Highlights & Insights¶
- Diagnostic approach via energy landscape analysis: By visualizing the energy distribution of clean/adv/generated samples, it intuitively reveals the respective mechanisms of AT and JEM—AT compresses the clean-adv gap, while JEM compresses the clean-generated gap. This analysis can be transferred to other scenarios requiring model behavior understanding.
- Min-max energy optimization instead of max-CE: Traditional AT performs min-max in the cross-entropy space, while EB-JDAT performs it in the energy space—the semantics are more intuitive (high energy = low density = adversarial region), and it naturally captures data distribution structures.
- Computational efficiency crushes data augmentation schemes: It outperforms methods without generating 1 million images because directly modeling energy distribution is more fundamental than indirect regularization via generated data.
Limitations & Future Work¶
- Experiments were conducted only on CIFAR-10/100 and ImageNet subsets, not on the full ImageNet (attributed to resource constraints).
- Sensitivity to adversarial sampling steps (5 steps is optimal); increasing steps causes EBM collapse—an old issue in energy model training stability.
- Relative to the strongest JEM (SADAJEM 96.03%), clean accuracy dropped to 90.39%, indicating the "trilemma" is significantly alleviated but not completely eliminated.
- Generation quality (FID=27.42) still lags behind diffusion models, as EBM sampling quality is limited by SGLD.
Related Work & Insights¶
- vs. JEAT: JEAT models \(p(\tilde{\mathbf{x}}, y)\) (directly feeding adversarial samples into JEM), ignoring the clean-adv relationship. EB-JDAT models the full \(p(\mathbf{x}, \tilde{\mathbf{x}}, y)\), explicitly aligning energy distributions.
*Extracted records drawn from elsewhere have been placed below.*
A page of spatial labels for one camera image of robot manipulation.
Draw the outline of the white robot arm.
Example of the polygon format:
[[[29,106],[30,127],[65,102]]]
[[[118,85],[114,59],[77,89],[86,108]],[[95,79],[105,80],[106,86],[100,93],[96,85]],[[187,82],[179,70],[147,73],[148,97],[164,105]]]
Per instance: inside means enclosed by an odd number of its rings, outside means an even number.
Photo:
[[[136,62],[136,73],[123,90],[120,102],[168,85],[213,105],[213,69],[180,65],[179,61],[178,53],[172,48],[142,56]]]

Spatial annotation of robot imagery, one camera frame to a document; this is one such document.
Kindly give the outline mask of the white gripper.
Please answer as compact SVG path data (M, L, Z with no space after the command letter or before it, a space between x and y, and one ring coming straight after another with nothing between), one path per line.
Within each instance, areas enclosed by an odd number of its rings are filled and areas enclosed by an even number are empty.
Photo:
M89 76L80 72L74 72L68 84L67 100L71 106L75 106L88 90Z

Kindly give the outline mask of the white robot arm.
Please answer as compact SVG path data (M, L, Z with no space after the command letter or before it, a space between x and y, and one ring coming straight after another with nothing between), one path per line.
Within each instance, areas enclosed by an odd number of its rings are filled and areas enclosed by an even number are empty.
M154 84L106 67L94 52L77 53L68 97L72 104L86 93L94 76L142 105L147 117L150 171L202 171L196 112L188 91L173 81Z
- vs. WEAT: WEAT reinterprets TRADES as an EBM to model \(p(y|\tilde{\mathbf{x}}, \mathbf{x})\), essentially remaining a discriminative model. EB-JDAT is a true generative-discriminative unification.
- vs. TRADES: TRADES constrains clean-adv output consistency from a KL divergence perspective; EB-JDAT performs lower-level alignment from an energy distribution perspective.
Rating¶
⭐⭐⭐⭐⭐
- Novelty ⭐⭐⭐⭐⭐: The idea of energy landscape diagnosis + min-max energy optimization is natural and insightful; triple joint distribution modeling is a first.
- Experimental Thoroughness ⭐⭐⭐⭐: Comprehensive comparison with AT/JEM/Energy AT/Data Augmentation AT, clear ablations, but lacks full ImageNet results.
- Writing Quality ⭐⭐⭐⭐⭐: Logic chain is extremely clear, naturally leading from energy landscape analysis to the method.
- Value ⭐⭐⭐⭐⭐: Reaches top-tier performance in three dimensions simultaneously for the first time, providing a convincing answer to "what else can your classifier do."